Wetgevingsresolutie van het Europees Parlement van 19 februari 2009 over een voorstel voor een richtlijn van het Europees Parlement en de Raad tot vaststelling van sancties voor werkgevers van illegaal verblijvende onderdanen van derde landen (COM(2007)0249 – C6-0143/2007 – 2007/0094(COD))

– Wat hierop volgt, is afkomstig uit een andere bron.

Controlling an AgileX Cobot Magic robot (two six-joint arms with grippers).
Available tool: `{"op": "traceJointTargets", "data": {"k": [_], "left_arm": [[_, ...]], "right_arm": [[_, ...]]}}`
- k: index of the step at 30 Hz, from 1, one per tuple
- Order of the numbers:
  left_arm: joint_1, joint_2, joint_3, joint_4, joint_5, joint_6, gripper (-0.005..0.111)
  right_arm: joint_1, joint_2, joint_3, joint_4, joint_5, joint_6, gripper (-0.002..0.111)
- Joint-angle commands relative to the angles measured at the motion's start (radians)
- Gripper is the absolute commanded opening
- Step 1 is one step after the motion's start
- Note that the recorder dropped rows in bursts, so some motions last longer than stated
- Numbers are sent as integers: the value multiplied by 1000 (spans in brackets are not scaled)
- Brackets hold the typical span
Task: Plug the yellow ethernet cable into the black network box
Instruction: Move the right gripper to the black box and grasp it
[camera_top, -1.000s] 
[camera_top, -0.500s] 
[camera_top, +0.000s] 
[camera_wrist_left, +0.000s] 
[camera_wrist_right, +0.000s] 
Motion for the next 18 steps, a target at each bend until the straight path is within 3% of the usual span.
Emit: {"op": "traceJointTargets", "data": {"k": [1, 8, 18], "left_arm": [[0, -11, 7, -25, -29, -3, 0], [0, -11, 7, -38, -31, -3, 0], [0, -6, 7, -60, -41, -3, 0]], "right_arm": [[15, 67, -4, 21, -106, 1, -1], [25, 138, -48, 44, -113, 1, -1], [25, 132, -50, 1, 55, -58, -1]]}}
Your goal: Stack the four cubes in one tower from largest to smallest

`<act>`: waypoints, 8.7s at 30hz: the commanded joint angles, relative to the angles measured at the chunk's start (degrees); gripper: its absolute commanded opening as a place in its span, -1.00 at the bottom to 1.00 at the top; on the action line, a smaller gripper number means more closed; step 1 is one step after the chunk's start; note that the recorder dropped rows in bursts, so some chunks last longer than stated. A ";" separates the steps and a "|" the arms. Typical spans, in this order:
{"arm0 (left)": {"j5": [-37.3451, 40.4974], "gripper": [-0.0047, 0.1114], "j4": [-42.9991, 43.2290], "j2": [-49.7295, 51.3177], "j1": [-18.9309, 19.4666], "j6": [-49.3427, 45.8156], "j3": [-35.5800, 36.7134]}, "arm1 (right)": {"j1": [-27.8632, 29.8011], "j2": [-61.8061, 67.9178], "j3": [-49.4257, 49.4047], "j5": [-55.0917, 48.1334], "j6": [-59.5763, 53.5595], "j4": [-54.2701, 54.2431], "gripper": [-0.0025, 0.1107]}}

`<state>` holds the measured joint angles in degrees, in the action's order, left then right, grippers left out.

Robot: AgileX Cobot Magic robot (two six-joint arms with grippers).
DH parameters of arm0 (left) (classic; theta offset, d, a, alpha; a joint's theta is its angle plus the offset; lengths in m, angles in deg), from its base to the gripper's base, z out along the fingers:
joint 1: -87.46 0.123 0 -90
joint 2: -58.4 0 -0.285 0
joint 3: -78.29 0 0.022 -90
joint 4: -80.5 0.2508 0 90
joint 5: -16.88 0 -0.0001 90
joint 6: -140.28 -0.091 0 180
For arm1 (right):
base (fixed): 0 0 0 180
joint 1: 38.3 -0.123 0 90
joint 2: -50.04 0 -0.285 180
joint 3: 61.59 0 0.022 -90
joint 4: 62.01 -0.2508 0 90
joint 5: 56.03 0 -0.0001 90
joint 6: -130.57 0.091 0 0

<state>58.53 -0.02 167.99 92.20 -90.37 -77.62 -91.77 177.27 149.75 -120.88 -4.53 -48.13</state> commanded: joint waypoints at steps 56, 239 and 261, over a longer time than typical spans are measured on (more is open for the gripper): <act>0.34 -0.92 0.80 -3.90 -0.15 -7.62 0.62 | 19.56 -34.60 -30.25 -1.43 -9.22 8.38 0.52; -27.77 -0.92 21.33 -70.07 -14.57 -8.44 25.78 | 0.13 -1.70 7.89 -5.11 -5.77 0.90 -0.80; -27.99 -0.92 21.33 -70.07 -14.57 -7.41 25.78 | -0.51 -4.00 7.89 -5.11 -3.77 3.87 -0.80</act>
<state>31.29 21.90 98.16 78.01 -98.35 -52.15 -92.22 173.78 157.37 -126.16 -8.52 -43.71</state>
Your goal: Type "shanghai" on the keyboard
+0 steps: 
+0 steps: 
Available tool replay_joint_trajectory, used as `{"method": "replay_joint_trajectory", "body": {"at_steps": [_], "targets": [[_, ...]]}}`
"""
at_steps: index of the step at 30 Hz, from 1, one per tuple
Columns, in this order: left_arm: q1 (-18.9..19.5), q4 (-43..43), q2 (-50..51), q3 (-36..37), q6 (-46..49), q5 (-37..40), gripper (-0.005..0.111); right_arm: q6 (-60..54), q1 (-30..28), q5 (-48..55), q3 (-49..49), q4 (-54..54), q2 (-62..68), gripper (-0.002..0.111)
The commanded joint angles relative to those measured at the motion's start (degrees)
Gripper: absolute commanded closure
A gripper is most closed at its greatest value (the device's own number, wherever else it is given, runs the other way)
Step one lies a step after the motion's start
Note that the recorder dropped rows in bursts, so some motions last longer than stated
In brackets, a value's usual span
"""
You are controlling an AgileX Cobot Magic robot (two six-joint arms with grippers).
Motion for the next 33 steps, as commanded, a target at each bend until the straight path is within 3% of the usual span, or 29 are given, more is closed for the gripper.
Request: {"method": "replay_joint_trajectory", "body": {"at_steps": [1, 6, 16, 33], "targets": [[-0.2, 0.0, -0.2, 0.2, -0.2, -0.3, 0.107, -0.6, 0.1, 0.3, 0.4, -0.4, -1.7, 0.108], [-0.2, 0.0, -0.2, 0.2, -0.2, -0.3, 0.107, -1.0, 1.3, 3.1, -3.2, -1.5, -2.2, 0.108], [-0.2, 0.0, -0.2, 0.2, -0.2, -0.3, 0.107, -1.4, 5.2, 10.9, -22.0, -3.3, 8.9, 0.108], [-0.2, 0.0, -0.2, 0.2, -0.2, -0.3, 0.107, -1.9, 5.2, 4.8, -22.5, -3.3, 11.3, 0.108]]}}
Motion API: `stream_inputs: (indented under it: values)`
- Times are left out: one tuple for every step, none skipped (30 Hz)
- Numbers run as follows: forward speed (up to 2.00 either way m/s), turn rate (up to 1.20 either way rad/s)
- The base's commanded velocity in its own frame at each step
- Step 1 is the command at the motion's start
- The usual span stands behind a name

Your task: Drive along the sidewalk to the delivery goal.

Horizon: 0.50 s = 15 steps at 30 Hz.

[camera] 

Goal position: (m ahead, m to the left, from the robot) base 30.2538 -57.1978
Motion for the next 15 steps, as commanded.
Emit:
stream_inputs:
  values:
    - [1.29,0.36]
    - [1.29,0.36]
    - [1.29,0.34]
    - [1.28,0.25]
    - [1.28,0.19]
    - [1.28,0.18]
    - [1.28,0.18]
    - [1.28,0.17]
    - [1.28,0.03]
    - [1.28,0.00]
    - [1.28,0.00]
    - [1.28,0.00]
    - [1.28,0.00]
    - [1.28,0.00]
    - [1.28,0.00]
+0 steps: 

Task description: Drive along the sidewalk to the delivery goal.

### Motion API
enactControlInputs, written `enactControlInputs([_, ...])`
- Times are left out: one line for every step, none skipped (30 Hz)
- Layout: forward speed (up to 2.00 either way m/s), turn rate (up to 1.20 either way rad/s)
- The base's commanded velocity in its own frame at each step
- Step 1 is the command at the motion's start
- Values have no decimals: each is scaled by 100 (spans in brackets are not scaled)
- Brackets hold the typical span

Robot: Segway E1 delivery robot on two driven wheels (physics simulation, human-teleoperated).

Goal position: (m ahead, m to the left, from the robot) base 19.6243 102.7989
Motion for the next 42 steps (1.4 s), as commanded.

(Medebeslissingsprocedure: eerste lezing)
Het Europees Parlement
– gezien het voorstel van de Commissie aan het Europees Parlement en de Raad (COM(2007)0249),
– gelet op artikel 251, lid 2 en artikel 63, punt 3, onder b, van het EGVerdrag, op grond waarvan het voorstel door de Commissie bij het Parlement is ingediend (C6-0143/2007),
– gelet op artikel 51 van zijn Reglement,
– gezien het verslag van de Commissie burgerlijke vrijheden, justitie en binnenlandse zaken en de adviezen van de Commissie werkgelegenheid en sociale zaken, de Commissie landbouw en plattelandsontwikkeling en de Commissie rechten van de vrouw en gendergelijkheid (A6-0026/2009),
1. hecht zijn goedkeuring aan het Commissievoorstel, als geamendeerd door het Parlement op 4 februari 2009(1)
;
2. keurt de gezamenlijke verklaring in bijlage goed;
3. verzoekt om hernieuwde voorlegging indien de Commissie voornemens is ingrijpende wijzigingen in dit voorstel aan te brengen of dit door een nieuwe tekst te vervangen;
4. verzoekt zijn Voorzitter dit standpunt te doen toekomen aan de Raad en de Commissie.
Gezamenlijke Verklaring van het Europees Parlement en de Raad
Het Parlement en de Raad verklaren dat de regels inzake onderaanneming, overeengekomen in artikel 8 [vroeger artikel 9] van deze richtlijn gelden onverminderd de andere bepalingen over dit onderwerp die in toekomstige wetgevingsinstrumenten zullen worden aangenomen.